Senate Democrats Block GOP’s Scaled-Back Coronavirus Relief Bill

Senate Republicans on Thursday failed to advance their scaled-back coronavirus relief package, as Democrats blocked the roughly $650 billion plan, which they called woefully inadequate. House Democrats in May passed a $3 trillion package and Democratic leaders have pressed for a $2.2 trillion compromise deal.

Thursday’s Senate vote — 52-47, shy of the 60 votes needed — was almost entirely along party lines, underscoring just how dug in both sides remain after months of deadlock on additional legislation to address the pandemic and its economic toll.

The result was as expected, as the only question heading into the vote was whether Republicans would be able to round up enough votes in their own caucus to make a display of GOP unity that could potentially strengthen their hand in any future negotiations — and, as they prepare for peak campaign season, better enable them to blame Democrats for not delivering more aid to suffering Americans.

They did. Sen. Rand Paul of Kentucky was the only Republican to vote against the plan (citing an unwillingness to add to the national debt). No Democrats voted for it.
We’ll spare you the details of the partisan sniping that came before and after the vote.

What it all means:
You can probably forget about another coronavirus relief package before the November elections. No new talks are currently scheduled and it may take some new pressure point for that to change. In the meantime, each side is looking to stick together and waiting for the other party to crack.

"If past is prologue, there's actually a significant chance that the public heat on many Republican senators as they go back home will have them come to their senses, and they'll start negotiating with us in a serious way," Senate Democratic Leader Chuck Schumer said ahead of the vote.

A number of Republican senators indicated Thursday that they weren’t optimistic about the chances of a deal before November. "Congress is not going to pass another COVID relief bill before the election," Sen. Marco Rubio (R-FL) said on Twitter.

Sen.
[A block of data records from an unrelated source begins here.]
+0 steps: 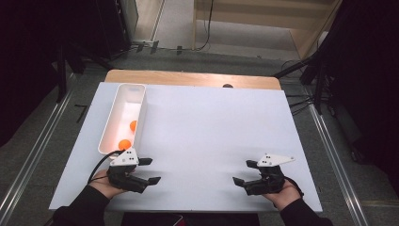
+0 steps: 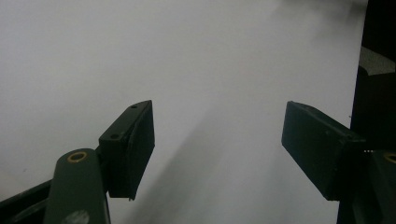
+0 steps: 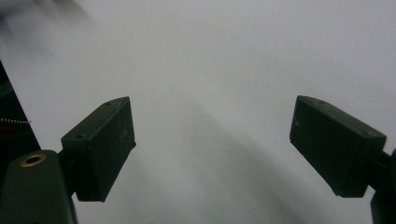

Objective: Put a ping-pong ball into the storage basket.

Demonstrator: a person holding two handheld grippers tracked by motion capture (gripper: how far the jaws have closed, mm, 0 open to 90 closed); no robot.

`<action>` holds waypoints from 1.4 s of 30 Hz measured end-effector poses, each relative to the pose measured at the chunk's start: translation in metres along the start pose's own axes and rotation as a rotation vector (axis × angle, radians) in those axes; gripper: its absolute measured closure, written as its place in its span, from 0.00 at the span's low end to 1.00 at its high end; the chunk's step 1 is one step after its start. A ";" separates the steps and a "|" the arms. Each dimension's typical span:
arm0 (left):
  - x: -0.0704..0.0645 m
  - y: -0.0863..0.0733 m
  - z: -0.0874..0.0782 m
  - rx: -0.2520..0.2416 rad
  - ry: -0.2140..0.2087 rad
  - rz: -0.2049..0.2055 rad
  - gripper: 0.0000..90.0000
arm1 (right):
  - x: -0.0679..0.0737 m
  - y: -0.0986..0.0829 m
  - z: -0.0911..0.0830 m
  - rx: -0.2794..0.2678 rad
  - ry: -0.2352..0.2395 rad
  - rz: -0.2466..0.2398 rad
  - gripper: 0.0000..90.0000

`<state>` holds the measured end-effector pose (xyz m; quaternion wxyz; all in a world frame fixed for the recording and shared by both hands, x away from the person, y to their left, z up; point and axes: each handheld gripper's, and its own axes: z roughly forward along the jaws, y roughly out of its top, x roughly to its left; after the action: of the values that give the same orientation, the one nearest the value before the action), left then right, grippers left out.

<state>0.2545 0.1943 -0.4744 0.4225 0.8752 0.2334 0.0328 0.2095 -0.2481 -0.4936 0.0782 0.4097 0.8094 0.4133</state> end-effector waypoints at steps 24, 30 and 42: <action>-0.003 -0.006 -0.005 0.002 0.017 -0.020 0.29 | -0.002 -0.001 0.000 0.002 0.001 0.007 0.14; -0.004 -0.005 -0.004 -0.002 0.012 -0.020 0.29 | -0.002 -0.001 0.001 0.003 0.001 0.005 0.14; -0.003 -0.005 -0.005 0.002 0.013 -0.018 0.29 | -0.002 -0.001 0.001 0.003 0.002 0.003 0.14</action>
<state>0.2484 0.1988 -0.4748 0.4206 0.8731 0.2442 0.0342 0.2109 -0.2494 -0.4951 0.0764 0.4107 0.8095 0.4126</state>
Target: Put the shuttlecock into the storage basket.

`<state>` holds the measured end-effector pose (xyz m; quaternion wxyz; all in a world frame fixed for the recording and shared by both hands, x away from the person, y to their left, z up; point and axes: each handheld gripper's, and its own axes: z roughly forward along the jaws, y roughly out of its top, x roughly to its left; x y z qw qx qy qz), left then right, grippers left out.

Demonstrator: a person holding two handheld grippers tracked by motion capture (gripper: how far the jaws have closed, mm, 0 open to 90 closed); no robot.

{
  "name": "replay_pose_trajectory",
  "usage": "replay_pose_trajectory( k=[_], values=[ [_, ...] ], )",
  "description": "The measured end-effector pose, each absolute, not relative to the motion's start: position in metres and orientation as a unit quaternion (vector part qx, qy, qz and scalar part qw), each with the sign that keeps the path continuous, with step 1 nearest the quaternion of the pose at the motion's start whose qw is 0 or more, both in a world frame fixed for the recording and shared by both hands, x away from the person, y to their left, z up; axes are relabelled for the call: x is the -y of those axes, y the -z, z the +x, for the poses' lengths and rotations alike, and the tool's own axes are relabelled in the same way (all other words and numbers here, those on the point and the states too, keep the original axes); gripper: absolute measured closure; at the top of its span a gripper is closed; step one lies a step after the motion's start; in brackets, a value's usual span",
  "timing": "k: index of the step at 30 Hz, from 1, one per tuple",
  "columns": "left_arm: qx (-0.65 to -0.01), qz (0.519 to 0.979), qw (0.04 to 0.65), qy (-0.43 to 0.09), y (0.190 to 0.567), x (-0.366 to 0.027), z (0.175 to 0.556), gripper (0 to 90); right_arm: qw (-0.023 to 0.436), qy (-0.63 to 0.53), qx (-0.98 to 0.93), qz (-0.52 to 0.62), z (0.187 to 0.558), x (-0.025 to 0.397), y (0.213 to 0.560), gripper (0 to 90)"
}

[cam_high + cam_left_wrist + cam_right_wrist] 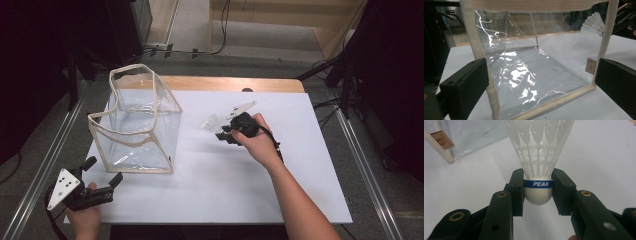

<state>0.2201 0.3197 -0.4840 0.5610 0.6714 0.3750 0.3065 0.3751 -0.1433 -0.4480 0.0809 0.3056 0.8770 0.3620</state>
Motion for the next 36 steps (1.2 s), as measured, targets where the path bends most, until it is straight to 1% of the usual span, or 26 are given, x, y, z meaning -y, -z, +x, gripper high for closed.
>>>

Chuck Grassley put the onus on Democrats and House Speaker Nancy Pelosi to break the stalemate. "It looks like they don't want to get to an agreement," he said, according to The Hill. "So my guess is, as of now, unless Pelosi changes her mind and talks to the White House, there's not gonna be anything done."

Asked what happens next, McConnell reportedly offered a similar view: "Well, hopefully Democrats will come back to the table."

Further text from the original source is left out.